ASSIGNMENT »
Among the entries below, find the line with "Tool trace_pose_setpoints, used", then quote it and each following line up to and including the line with "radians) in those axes", and nothing else.
Segment Start: DATA FOR REVIEW
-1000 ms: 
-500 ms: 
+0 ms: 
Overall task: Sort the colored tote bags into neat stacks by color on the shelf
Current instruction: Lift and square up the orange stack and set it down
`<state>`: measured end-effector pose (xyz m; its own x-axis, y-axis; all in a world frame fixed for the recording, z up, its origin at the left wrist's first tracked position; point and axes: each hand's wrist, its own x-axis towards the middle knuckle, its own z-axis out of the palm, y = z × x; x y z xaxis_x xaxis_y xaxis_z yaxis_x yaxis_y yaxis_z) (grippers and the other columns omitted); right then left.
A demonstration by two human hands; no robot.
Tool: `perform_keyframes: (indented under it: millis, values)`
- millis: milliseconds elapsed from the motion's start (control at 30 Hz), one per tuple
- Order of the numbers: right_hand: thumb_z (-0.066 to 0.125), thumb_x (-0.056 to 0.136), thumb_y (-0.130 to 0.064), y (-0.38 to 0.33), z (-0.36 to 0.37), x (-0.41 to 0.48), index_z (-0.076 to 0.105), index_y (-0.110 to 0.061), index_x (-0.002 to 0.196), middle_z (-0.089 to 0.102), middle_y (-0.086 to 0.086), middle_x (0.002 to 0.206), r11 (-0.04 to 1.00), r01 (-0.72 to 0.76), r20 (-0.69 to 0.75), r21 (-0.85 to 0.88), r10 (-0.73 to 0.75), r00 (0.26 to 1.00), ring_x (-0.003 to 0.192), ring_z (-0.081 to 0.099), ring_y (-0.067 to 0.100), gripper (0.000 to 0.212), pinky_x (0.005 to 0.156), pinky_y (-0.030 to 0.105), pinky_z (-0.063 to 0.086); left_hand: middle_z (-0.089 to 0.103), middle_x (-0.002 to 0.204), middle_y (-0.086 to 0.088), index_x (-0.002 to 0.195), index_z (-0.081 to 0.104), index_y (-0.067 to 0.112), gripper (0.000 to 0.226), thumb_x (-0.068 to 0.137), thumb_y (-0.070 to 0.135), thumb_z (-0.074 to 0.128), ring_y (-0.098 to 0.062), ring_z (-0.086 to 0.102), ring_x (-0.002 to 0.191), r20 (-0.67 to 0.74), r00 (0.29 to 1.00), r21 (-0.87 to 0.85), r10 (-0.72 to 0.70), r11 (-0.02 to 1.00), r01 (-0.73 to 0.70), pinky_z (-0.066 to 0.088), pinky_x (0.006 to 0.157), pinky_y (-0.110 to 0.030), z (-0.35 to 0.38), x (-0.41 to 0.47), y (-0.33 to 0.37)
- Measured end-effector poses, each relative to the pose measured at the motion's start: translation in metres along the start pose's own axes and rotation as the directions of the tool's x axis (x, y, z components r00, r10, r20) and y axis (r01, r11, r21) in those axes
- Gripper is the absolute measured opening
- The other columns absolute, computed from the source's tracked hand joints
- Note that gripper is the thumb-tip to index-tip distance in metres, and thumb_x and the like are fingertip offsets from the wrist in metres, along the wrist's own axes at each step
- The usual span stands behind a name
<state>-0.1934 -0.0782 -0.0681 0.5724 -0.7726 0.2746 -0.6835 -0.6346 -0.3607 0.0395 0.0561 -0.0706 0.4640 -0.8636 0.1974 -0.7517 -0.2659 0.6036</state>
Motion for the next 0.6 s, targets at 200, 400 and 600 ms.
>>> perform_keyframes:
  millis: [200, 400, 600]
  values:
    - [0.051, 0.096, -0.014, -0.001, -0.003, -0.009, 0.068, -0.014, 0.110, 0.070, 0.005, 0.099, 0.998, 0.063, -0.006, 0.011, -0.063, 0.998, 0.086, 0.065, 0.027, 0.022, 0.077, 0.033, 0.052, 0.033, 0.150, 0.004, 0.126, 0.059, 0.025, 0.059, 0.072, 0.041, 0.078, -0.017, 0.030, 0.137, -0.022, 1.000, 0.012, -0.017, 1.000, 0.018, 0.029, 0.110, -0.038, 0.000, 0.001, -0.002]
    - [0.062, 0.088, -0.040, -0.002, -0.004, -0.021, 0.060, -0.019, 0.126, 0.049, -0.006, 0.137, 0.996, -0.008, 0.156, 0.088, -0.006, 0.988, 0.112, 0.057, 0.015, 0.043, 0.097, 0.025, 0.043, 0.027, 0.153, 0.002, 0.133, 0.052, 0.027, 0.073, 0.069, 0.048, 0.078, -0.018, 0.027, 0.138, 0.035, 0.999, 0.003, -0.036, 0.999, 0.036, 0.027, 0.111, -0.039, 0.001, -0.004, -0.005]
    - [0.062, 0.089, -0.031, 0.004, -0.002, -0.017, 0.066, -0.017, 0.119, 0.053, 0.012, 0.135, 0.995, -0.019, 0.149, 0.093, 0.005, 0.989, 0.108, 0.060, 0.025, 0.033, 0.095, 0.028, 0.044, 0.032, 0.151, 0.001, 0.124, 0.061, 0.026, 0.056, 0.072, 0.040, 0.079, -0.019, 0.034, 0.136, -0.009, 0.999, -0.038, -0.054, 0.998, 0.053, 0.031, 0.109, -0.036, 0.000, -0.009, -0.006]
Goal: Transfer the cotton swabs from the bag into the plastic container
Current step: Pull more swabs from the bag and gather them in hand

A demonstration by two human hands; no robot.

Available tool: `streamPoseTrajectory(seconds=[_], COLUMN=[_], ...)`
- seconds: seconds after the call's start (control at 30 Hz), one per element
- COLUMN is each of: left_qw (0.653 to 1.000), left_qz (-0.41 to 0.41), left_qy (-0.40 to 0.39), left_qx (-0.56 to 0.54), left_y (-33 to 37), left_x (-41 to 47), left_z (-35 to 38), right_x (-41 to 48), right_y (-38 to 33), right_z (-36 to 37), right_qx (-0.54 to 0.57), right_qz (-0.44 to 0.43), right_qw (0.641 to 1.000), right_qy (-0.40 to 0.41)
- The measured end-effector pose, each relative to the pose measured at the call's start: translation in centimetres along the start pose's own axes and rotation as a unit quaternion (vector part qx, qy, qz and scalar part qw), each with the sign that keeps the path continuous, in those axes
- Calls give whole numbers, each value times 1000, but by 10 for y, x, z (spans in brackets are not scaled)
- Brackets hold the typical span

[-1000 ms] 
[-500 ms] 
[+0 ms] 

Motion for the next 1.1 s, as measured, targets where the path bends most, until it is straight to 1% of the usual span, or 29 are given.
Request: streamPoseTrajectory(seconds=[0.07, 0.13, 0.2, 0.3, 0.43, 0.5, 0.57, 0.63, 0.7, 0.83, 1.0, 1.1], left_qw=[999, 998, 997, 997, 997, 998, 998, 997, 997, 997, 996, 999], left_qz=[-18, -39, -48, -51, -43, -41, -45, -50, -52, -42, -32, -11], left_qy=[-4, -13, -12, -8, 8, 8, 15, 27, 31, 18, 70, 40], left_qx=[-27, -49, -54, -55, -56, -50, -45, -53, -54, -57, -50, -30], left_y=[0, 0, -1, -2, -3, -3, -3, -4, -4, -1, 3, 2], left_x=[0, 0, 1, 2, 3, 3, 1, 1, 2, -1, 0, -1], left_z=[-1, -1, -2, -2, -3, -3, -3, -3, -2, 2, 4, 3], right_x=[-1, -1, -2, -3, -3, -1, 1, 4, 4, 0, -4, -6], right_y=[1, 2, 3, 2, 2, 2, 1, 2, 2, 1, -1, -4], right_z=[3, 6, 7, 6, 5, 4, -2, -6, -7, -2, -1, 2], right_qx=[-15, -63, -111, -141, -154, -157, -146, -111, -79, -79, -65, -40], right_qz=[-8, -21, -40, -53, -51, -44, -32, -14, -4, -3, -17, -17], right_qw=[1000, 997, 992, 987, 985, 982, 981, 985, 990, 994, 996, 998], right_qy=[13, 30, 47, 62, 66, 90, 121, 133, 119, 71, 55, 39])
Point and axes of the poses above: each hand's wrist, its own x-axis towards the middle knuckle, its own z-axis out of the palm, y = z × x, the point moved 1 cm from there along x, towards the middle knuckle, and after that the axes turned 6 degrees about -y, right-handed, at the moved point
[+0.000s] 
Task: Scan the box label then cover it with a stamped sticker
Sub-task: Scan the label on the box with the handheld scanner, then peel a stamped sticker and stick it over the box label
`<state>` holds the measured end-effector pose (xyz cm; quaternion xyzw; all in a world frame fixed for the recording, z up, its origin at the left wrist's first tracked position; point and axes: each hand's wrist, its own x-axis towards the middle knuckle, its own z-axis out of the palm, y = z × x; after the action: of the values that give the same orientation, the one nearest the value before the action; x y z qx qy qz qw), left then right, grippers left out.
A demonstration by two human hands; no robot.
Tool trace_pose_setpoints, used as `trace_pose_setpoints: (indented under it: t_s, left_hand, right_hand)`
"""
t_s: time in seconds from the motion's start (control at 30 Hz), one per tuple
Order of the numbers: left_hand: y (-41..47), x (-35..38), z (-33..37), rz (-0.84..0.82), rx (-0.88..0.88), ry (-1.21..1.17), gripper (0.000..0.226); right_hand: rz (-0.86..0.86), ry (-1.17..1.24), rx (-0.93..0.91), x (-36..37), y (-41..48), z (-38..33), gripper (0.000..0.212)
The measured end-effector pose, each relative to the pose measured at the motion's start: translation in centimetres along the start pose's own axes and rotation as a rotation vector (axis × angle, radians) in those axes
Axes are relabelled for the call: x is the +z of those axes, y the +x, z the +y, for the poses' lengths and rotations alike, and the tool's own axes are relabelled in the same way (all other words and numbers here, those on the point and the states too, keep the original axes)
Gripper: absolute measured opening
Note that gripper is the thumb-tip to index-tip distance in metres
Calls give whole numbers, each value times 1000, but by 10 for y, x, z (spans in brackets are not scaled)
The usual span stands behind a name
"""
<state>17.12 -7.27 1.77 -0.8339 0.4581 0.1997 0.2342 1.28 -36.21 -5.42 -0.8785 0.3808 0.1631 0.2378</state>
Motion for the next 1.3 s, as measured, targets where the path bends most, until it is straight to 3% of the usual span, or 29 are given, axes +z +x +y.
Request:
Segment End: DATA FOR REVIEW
RESPONSE FOR THIS EXERCISE »
Tool trace_pose_setpoints, used as `trace_pose_setpoints: (indented under it: t_s, left_hand, right_hand)`
"""
t_s: time in seconds from the motion's start (control at 30 Hz), one per tuple
Order of the numbers: left_hand: y (-41..47), x (-35..38), z (-33..37), rz (-0.84..0.82), rx (-0.88..0.88), ry (-1.21..1.17), gripper (0.000..0.226); right_hand: rz (-0.86..0.86), ry (-1.17..1.24), rx (-0.93..0.91), x (-36..37), y (-41..48), z (-38..33), gripper (0.000..0.212)
The measured end-effector pose, each relative to the pose measured at the motion's start: translation in centimetres along the start pose's own axes and rotation as a rotation vector (axis × angle, radians) in those axes

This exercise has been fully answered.